Hacker News new | comments | show | ask | jobs | submit login

Disagree strongly.

By killing Netscape he set back the computer industry by a decade or more. If Gates hadn't used anti-competitive tactics, and he had just accepted, say, a 60% share for Windows, we would have reached where we are much quicker.

We benefit immensely from the presence today of multiple strong operating systems, Windows, Android, iOS, MacOS, Linux, and Chrome are all great offerings that force the other players to be better.

Windows languished during its monopoly decade, and we were all stuck with it. Why did it even take until iPhone 3G for there to be a widespread online software store? Because Microsoft profited from Office being the biggest, most profitable box on a shelf with a bunch of other boxes, and having that boxed software be the only place you could direct your attention on a PC. Steve Jobs could start an online software store because Apple was barely selling any software. They had nothing to lose. Gates had the world to lose.

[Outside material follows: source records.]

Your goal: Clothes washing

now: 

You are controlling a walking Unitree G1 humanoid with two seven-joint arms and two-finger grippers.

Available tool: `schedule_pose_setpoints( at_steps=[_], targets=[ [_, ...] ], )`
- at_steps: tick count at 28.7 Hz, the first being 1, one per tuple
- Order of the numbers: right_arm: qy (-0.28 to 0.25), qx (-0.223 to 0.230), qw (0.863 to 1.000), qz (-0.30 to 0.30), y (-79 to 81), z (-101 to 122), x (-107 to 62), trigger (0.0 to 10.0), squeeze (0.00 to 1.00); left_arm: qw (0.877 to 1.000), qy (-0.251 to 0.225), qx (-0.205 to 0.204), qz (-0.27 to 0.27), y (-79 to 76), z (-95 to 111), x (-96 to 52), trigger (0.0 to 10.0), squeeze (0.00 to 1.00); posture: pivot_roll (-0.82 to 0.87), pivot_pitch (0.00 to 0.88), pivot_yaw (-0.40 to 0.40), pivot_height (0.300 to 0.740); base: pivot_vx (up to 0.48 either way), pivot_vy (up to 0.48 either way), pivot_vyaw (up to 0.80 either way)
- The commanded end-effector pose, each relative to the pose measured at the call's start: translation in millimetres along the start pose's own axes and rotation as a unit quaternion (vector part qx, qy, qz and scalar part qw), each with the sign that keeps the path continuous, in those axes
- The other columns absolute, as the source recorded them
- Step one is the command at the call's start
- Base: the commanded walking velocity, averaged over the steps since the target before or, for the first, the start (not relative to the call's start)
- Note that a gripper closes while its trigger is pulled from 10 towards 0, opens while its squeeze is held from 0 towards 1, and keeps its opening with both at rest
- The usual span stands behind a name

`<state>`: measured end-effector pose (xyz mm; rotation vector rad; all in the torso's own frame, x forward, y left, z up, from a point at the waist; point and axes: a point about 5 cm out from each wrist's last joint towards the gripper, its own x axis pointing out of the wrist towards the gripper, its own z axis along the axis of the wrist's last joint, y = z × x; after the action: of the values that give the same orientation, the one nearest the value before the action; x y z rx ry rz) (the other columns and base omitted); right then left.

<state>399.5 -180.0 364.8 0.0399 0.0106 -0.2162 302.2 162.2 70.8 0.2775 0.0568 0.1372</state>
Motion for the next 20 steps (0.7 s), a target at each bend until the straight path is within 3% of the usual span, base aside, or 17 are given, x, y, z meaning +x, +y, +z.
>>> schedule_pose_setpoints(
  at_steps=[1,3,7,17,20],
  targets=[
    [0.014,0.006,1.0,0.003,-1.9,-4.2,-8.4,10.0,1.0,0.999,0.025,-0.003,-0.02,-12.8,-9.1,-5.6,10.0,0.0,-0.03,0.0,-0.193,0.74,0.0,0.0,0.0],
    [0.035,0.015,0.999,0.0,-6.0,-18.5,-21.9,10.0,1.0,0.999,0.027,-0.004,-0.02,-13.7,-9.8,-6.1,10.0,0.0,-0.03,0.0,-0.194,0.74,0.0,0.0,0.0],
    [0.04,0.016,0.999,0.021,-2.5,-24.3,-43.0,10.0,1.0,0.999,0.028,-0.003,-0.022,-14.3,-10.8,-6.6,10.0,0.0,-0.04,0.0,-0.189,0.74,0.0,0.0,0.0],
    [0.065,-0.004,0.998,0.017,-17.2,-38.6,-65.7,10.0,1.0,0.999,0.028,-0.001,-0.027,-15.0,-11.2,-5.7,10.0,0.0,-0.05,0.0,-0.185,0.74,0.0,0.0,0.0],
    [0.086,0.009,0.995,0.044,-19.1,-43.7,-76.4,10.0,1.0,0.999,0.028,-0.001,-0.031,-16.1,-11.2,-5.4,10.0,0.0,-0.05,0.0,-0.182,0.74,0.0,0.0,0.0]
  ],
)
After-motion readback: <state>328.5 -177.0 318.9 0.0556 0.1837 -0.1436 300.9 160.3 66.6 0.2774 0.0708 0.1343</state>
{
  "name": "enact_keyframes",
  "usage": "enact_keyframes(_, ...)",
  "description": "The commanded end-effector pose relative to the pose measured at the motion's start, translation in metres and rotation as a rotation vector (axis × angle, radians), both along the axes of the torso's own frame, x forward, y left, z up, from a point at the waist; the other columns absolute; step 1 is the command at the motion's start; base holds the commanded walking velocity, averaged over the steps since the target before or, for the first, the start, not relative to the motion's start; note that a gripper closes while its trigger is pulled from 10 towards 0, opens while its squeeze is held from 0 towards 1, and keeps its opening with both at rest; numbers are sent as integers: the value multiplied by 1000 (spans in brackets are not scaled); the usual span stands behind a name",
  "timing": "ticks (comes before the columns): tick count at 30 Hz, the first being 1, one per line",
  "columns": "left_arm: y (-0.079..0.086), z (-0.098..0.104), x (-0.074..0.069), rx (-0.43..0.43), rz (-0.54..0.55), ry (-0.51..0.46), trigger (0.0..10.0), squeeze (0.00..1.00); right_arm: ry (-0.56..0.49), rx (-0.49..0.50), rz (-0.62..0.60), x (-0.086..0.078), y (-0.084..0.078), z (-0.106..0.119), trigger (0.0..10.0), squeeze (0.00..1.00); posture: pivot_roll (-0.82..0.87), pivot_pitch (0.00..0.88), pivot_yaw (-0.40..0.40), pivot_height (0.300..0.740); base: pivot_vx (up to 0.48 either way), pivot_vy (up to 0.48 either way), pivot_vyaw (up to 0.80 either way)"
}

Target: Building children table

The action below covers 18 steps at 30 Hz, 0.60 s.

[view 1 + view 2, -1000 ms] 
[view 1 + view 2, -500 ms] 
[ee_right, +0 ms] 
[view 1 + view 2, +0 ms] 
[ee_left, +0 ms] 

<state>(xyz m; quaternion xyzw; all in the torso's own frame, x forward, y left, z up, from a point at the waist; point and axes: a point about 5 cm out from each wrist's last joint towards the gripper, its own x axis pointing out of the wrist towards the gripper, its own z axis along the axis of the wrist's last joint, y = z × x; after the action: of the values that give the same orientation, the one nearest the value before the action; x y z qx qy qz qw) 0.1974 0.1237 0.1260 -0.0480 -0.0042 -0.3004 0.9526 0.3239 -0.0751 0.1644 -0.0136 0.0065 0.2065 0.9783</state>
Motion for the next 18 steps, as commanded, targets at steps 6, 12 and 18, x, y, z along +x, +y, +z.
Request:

Look at where peoples' attention goes today. That's what Netscape was promising. Now imagine if Gates had let that happen in 1995.

And Word and Excel were clones of existing software. Microsoft had about as much positive impact on the tech industry as Baidu is having now. Baidu probably has more users than Gates ever had.




1. Even a monopoly provides social value, though not as much as competitive market. See: http://www.csun.edu/~hceco008/c11d.htm

2. I'm sure Microsoft's competitive tactics had something to do with it, but it also sounds like Netscape had it's own problems: https://www.quora.com/Why-did-Netscape-lose-ground-to-IE


Almost every comment you're leaving here seems based on a Just World Fallacy, which is very close to survivor bias. It's easy but misleading to look back at the good aspects of the past and derive a teleological theory that ignores opportunity costs.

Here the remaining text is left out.